Google: Security Mishaps and User Trust

Update: Danny Sullivan disagrees with some of my points, and adds a few other security incidents to the list.

Google is pushing full steam ahead with their office strategy, and their hope is to convince a lot of individuals and businesses to trust Google enough to store their documents on Google’s servers instead of their own computers, or servers under their control.

The fact that unauthorized document access is a simple password guess or government “request” away already works against them. But the steady stream of minor security incidents we’ve seen (many very recently) can also hurt Google in the long run. Running applications for businesses is serious stuff, and Google needs to be diligent about security.

Another minor incident came up this evening – a Google employee intended to post on her personal blog and wrote on the official Google blog covering Blogger instead.

Earlier security incidents:

July 2004: Gmail security issue allows unauthorized access to others’ registration information.

January 2005: Gmail security flaw allows unathorized viewing of others’ emails.

November 2005: Gmail bug allowed hackers to take complete control of a victim’s Gmail account.

March 2006: Google accidentally deletes its main official blog. They write “We’ve determined the cause of tonight’s outage. The blog was mistakenly deleted by us (d’oh!)”

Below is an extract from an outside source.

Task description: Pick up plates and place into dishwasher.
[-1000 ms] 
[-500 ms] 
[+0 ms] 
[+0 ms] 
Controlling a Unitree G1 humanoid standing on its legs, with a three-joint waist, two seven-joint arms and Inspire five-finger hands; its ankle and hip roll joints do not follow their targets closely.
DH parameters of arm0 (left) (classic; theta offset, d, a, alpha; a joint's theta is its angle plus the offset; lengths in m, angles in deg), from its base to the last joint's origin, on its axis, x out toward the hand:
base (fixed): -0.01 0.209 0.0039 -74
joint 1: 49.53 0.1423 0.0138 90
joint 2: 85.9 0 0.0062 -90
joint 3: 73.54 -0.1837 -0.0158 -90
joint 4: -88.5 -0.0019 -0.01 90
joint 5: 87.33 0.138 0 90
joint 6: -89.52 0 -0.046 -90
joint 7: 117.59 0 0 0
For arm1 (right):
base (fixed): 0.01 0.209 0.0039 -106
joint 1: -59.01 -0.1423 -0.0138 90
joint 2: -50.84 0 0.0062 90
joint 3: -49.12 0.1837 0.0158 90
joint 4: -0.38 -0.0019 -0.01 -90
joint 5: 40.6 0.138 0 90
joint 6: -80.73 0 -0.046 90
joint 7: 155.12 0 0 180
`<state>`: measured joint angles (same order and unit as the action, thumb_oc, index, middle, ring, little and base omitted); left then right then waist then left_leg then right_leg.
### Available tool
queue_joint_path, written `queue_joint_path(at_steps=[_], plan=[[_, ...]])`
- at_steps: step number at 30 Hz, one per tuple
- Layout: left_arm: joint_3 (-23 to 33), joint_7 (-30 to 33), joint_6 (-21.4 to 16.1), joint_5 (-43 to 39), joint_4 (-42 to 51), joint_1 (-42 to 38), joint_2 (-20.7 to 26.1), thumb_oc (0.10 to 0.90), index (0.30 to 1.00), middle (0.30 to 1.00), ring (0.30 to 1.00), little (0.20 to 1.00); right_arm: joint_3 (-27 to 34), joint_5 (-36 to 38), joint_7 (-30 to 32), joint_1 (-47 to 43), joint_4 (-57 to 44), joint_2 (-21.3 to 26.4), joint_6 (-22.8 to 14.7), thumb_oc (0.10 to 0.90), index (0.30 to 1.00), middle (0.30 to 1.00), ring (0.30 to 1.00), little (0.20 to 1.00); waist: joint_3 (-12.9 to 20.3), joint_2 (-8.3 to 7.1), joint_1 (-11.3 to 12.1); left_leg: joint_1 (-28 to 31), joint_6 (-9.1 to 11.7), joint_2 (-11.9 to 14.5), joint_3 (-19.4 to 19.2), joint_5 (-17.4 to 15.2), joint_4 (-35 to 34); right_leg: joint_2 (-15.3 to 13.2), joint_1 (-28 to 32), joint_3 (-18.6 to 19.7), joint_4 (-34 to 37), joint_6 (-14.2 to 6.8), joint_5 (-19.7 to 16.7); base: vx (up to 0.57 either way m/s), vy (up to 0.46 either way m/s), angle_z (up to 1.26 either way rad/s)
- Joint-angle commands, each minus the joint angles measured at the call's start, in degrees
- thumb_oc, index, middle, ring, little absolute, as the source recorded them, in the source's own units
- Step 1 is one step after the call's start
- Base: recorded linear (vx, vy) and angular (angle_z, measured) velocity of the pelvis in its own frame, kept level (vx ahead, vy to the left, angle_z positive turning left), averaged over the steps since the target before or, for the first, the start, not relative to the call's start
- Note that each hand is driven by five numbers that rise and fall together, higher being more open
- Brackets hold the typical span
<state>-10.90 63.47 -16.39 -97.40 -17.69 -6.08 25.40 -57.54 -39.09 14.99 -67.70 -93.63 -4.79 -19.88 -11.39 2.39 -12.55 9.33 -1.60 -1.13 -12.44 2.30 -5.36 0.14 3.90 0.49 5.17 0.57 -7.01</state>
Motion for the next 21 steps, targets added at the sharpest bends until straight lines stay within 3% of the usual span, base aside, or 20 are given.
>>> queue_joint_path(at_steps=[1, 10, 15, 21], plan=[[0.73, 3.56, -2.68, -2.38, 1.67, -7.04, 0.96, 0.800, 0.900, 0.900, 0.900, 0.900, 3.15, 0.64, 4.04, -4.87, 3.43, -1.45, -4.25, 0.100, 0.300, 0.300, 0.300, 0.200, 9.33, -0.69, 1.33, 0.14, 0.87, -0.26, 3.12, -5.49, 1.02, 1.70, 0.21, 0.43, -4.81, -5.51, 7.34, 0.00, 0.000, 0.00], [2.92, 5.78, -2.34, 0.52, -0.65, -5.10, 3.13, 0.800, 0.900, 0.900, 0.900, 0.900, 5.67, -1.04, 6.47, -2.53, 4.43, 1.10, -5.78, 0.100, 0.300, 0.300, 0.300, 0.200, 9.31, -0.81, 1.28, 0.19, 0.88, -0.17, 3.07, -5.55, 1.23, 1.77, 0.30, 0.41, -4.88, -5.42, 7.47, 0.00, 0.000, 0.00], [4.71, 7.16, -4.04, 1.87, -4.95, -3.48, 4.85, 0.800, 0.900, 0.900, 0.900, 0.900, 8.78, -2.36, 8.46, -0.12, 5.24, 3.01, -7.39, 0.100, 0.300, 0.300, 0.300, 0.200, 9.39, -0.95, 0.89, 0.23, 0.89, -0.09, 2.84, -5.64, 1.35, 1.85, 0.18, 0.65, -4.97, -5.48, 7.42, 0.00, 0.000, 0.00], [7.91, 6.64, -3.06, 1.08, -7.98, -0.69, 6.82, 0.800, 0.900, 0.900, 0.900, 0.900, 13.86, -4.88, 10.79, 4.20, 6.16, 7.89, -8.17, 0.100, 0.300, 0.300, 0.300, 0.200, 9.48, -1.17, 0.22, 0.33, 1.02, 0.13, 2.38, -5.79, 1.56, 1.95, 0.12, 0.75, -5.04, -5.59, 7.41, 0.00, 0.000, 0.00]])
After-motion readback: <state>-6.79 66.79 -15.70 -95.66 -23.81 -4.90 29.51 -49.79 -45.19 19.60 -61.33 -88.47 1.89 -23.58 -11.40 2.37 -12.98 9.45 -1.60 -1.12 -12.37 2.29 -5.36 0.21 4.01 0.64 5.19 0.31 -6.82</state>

July 2006: Writely document appears that seems to show internal confidential Google information on the Platypus project.

October 2006: Google blog hacked and fake post published, quickly taken down.

October 2006: User complains that blog posts through the Blogger API are being published on someone else’s blog.

October 2006: Google accidentally releases Google Platypus software.

Google product teams work in cells, which allows them to quickly launch and iterate products. However, there could be a disadvantage to this as well with regard to security, as their does not seem to be one central policy or security group ensuring strict compliance across the entire company. Every security incident damages Google’s credibility and reputation. Microsoft has been dealing with security issues forever – Google may need to start fighting the same war.